About this task:
Write only the number of lines in the data that include the word "ceiling".

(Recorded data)
■ ■ ■ ■

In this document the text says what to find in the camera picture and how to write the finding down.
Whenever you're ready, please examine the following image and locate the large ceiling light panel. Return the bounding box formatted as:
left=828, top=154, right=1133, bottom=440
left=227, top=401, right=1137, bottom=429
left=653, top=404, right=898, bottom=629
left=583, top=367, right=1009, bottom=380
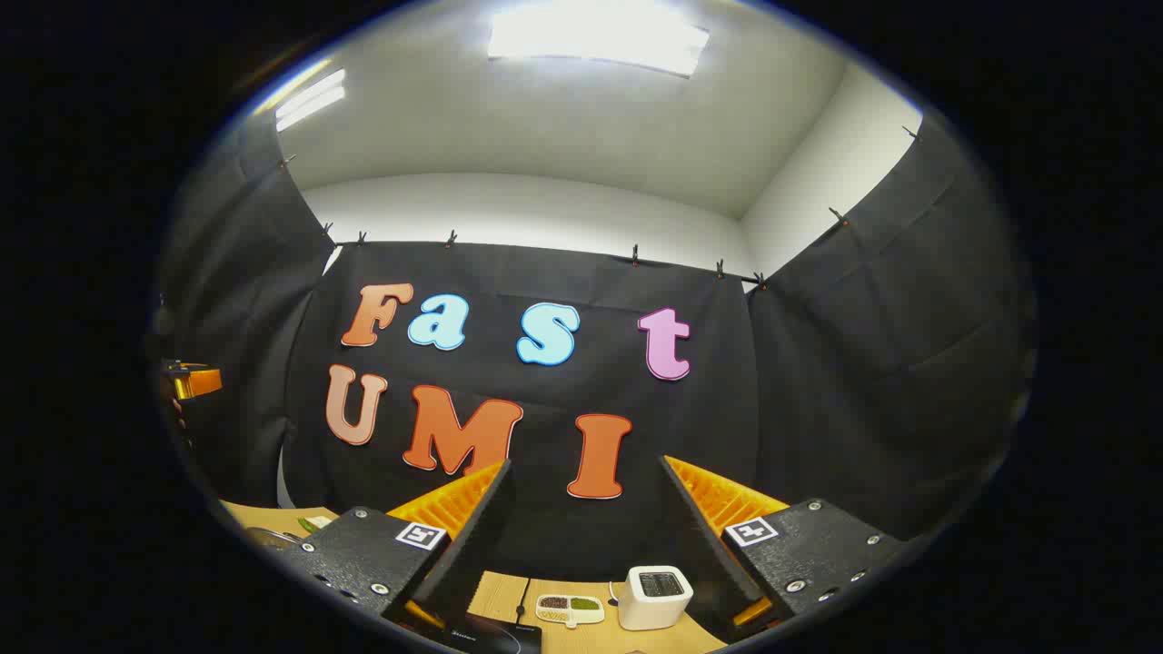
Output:
left=487, top=0, right=711, bottom=79

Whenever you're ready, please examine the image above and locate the black induction cooktop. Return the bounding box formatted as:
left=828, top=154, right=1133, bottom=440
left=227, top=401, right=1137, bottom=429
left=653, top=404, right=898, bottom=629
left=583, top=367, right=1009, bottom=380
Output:
left=425, top=610, right=544, bottom=654

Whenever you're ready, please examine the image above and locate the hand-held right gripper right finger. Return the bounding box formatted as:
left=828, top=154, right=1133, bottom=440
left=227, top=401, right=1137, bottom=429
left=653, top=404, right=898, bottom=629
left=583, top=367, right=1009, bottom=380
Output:
left=659, top=454, right=910, bottom=642

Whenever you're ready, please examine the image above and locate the white toaster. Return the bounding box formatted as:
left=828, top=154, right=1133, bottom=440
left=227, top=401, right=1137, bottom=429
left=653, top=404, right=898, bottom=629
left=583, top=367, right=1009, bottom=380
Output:
left=618, top=565, right=695, bottom=632

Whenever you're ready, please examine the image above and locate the small ceiling light strip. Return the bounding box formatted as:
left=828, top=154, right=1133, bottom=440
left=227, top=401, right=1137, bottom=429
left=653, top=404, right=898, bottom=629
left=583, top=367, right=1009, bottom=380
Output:
left=273, top=68, right=348, bottom=134

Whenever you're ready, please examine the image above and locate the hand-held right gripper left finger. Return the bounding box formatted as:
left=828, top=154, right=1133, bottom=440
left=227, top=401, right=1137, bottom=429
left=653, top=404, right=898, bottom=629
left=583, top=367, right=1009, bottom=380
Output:
left=273, top=459, right=515, bottom=632

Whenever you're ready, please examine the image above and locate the row of black cloth clips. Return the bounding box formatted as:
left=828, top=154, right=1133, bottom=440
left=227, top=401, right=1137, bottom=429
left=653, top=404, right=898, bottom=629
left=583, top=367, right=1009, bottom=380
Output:
left=280, top=125, right=919, bottom=292

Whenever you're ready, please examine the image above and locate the white divided dish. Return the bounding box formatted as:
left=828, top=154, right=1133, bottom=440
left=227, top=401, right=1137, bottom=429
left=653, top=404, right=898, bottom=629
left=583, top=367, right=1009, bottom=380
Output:
left=534, top=594, right=606, bottom=629

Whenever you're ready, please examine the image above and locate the black backdrop cloth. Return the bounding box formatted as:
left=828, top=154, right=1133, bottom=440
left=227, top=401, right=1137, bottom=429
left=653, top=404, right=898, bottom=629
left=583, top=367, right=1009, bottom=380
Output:
left=150, top=109, right=1041, bottom=582

■ ■ ■ ■

Final answer:
2